_ABOUT THIS TASK_.
Keep to one stretch of the data below, the lines from the one with "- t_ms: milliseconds" up to and including the one with "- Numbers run", and return that stretch exactly.

_PROVIDED MATERIAL_.
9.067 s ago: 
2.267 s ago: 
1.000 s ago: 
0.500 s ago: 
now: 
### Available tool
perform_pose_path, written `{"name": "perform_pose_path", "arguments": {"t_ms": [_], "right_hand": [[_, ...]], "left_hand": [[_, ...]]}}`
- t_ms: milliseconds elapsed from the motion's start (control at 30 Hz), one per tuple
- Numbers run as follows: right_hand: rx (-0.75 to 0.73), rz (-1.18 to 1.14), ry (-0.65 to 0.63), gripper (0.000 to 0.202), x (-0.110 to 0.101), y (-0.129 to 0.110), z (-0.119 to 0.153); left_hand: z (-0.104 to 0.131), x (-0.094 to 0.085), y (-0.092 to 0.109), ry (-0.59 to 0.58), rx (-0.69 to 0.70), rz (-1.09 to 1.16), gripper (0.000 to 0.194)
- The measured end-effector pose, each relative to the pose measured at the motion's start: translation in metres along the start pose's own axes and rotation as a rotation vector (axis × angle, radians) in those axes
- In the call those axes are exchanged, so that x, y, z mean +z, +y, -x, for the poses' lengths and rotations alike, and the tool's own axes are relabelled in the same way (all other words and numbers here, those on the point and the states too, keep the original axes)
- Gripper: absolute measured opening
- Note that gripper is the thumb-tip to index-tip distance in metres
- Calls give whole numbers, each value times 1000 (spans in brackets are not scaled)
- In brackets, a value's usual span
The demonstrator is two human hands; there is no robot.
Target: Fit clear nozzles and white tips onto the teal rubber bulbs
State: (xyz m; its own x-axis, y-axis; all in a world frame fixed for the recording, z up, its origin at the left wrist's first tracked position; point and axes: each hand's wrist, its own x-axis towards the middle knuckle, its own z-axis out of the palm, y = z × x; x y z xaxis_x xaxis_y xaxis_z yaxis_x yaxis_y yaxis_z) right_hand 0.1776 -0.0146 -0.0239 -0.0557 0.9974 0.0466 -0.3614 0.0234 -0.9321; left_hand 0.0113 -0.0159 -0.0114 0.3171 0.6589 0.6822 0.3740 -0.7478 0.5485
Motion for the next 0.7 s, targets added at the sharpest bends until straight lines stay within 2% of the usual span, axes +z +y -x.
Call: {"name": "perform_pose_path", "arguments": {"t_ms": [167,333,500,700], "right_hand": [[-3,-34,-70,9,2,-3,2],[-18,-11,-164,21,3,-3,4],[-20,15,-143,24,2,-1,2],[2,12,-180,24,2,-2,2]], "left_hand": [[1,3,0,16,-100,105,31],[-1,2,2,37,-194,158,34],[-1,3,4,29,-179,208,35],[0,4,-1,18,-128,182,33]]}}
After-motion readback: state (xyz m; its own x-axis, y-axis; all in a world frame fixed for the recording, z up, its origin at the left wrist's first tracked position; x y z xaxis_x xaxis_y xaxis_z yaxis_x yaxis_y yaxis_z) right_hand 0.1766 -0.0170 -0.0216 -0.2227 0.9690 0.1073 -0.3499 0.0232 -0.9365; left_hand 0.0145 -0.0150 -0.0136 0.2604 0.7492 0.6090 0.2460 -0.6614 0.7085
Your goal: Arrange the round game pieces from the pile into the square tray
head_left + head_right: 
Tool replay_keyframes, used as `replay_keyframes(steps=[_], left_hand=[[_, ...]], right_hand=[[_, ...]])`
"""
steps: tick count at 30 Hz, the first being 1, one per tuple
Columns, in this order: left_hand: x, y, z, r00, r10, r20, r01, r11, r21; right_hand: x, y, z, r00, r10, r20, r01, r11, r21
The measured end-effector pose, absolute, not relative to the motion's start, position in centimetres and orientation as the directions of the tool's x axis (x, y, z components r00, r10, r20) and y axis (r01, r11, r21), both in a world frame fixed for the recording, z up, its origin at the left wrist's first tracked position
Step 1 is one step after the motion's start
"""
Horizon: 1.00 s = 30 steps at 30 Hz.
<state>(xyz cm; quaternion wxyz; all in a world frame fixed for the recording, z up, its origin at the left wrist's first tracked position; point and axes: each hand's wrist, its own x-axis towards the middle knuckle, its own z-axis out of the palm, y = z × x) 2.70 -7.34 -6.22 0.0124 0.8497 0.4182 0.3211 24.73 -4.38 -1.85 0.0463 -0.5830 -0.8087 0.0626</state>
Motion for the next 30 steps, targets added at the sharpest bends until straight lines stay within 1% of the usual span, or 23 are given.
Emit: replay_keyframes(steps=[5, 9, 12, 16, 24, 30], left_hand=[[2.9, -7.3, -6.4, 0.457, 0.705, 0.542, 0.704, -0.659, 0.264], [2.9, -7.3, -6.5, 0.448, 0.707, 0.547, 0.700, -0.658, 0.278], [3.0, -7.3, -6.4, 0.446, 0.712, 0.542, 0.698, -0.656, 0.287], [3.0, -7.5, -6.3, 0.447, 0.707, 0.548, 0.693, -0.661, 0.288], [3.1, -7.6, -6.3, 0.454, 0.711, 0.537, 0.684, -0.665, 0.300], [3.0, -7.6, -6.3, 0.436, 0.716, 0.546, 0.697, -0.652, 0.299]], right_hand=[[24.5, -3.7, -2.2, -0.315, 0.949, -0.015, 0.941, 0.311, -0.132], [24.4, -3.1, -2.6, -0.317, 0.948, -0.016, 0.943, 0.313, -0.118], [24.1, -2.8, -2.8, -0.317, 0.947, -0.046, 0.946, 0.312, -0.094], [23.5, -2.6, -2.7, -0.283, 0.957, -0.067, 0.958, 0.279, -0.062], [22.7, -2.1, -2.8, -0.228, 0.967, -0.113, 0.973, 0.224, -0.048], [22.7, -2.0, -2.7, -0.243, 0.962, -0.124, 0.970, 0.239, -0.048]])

_ANSWER SECTION_.
- t_ms: milliseconds elapsed from the motion's start (control at 30 Hz), one per tuple
- Numbers run as follows: right_hand: rx (-0.75 to 0.73), rz (-1.18 to 1.14), ry (-0.65 to 0.63), gripper (0.000 to 0.202), x (-0.110 to 0.101), y (-0.129 to 0.110), z (-0.119 to 0.153); left_hand: z (-0.104 to 0.131), x (-0.094 to 0.085), y (-0.092 to 0.109), ry (-0.59 to 0.58), rx (-0.69 to 0.70), rz (-1.09 to 1.16), gripper (0.000 to 0.194)

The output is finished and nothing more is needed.